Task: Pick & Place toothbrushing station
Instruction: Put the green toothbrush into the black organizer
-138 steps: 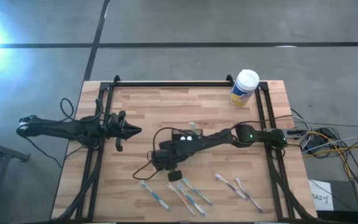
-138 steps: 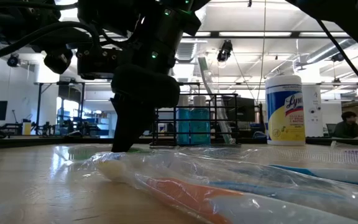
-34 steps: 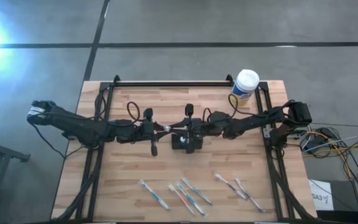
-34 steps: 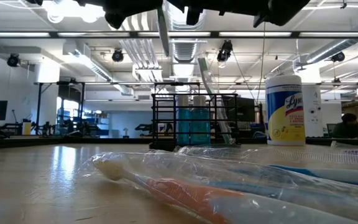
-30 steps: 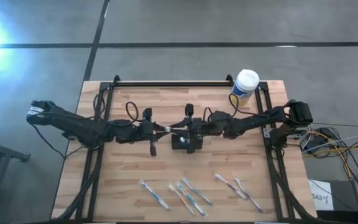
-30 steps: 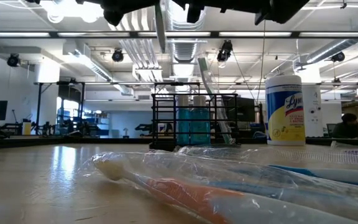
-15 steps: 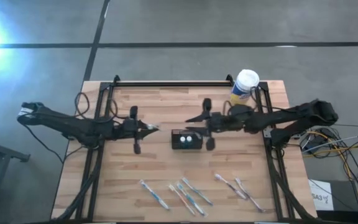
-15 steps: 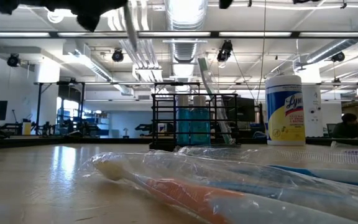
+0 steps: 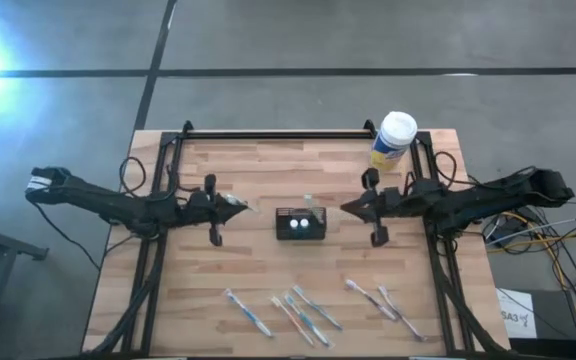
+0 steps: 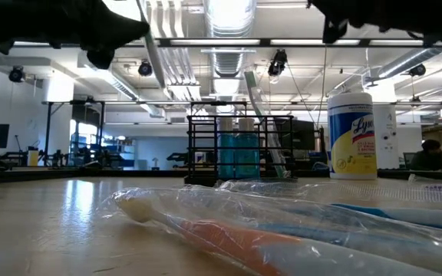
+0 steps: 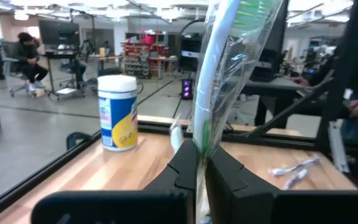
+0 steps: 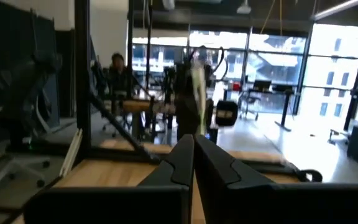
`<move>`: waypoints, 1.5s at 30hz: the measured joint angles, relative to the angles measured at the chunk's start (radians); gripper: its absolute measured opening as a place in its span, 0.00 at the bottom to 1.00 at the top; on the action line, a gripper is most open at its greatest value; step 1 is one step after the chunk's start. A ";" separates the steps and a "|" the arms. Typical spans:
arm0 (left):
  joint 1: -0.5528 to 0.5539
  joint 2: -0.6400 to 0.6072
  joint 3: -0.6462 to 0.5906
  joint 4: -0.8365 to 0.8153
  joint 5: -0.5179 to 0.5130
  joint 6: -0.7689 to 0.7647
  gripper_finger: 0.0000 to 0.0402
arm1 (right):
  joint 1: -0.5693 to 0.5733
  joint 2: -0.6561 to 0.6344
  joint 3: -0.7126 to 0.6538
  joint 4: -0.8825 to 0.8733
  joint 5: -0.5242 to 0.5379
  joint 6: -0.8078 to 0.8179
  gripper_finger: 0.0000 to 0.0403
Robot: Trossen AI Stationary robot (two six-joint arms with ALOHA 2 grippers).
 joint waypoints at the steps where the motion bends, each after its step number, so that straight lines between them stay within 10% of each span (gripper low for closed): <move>1: 0.008 0.019 0.007 -0.001 0.000 -0.001 0.03 | 0.000 -0.004 -0.023 0.008 0.000 -0.002 0.02; 16: 0.135 0.330 0.160 0.038 0.095 -0.020 0.03 | 0.000 0.048 -0.252 0.237 0.001 0.006 0.02; 45: 0.172 0.703 0.219 0.189 0.136 -0.034 0.03 | 0.000 0.050 -0.237 0.262 0.003 -0.031 0.02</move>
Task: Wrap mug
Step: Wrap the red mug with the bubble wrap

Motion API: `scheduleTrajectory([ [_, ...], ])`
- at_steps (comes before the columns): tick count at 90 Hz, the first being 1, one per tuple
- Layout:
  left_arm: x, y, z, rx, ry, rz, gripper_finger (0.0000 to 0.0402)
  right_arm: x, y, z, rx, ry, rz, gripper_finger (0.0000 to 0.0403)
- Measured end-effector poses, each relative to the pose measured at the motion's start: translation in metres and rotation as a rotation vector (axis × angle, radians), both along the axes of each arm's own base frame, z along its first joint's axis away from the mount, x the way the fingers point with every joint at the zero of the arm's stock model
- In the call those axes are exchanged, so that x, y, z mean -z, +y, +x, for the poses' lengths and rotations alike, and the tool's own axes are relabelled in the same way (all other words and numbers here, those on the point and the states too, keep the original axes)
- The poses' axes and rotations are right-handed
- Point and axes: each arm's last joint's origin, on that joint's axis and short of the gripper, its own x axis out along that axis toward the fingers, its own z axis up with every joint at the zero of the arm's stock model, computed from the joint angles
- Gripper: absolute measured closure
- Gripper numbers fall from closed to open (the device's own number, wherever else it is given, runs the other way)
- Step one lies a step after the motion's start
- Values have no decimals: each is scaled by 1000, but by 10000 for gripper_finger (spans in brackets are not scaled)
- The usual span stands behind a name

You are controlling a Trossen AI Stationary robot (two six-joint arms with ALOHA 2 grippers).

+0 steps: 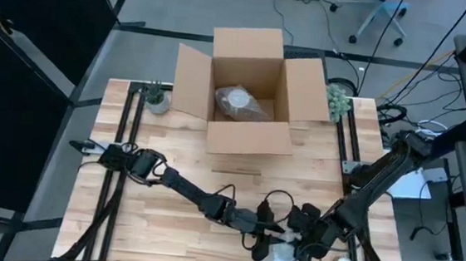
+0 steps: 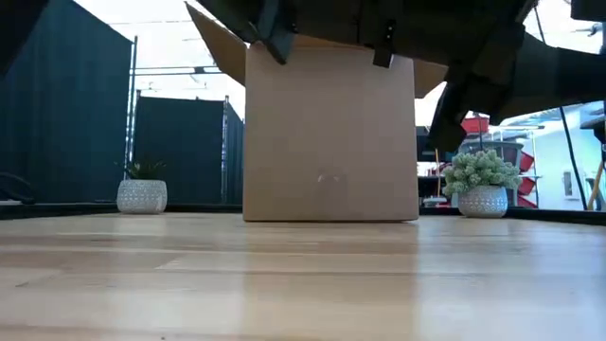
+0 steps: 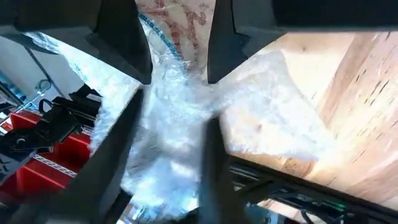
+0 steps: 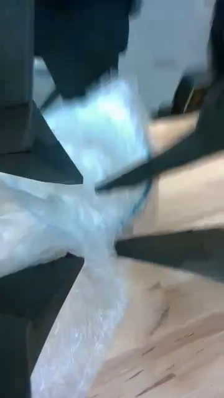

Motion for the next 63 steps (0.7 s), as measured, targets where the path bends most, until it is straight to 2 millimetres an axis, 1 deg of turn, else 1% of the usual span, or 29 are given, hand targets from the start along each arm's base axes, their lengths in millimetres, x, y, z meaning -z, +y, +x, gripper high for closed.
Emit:
scheduleTrajectory([
  [15, 0, 0, 0, 2, 1, 0, 261, -24, -12, -19, -36, -50, 1, 220],
  [23, 0, 0, 0, 7, 1, -2, 261, -28, -19, -25, 40, -83, -40, 220],
  [31, 0, 1, 0, 9, 2, -2, 261, -27, -19, -23, 119, -133, -80, 220],
  [42, 1, 1, 0, 8, 2, -2, 261, -12, -9, -14, 91, -98, -111, 220],
  [54, 1, 2, 0, 7, 2, -2, 261, 17, 5, 0, 48, 23, -127, 220],
  [63, 1, 3, 1, 6, 2, -3, 261, 38, 14, 13, 20, 74, -129, 220],
])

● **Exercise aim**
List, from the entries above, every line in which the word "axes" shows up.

● **Reply**
- Measured end-effector poses, each relative to the pose measured at the motion's start: translation in metres and rotation as a rotation vector (axis × angle, radians), both along the axes of each arm's own base frame, z along its first joint's axis away from the mount, x the way the fingers point with every joint at the zero of the arm's stock model
- In the call those axes are exchanged, so that x, y, z mean -z, +y, +x, for the poses' lengths and rotations alike, and the tool's own axes are relabelled in the same way (all other words and numbers here, those on the point and the states too, keep the original axes)
- The poses' axes and rotations are right-handed
- Point and axes: each arm's last joint's origin, on that joint's axis and short of the gripper, its own x axis out along that axis toward the fingers, its own z axis up with every joint at the zero of the arm's stock model, computed from the joint angles
Motion for the next 63 steps (0.7 s), as measured, targets where the path bends most, until it is straight to 2 millimetres an axis, 1 deg of turn, else 1% of the usual span, or 29 are given, hand targets from the start along each arm's base axes, their lengths in millimetres, x, y, z meaning -z, +y, +x, gripper high for closed.

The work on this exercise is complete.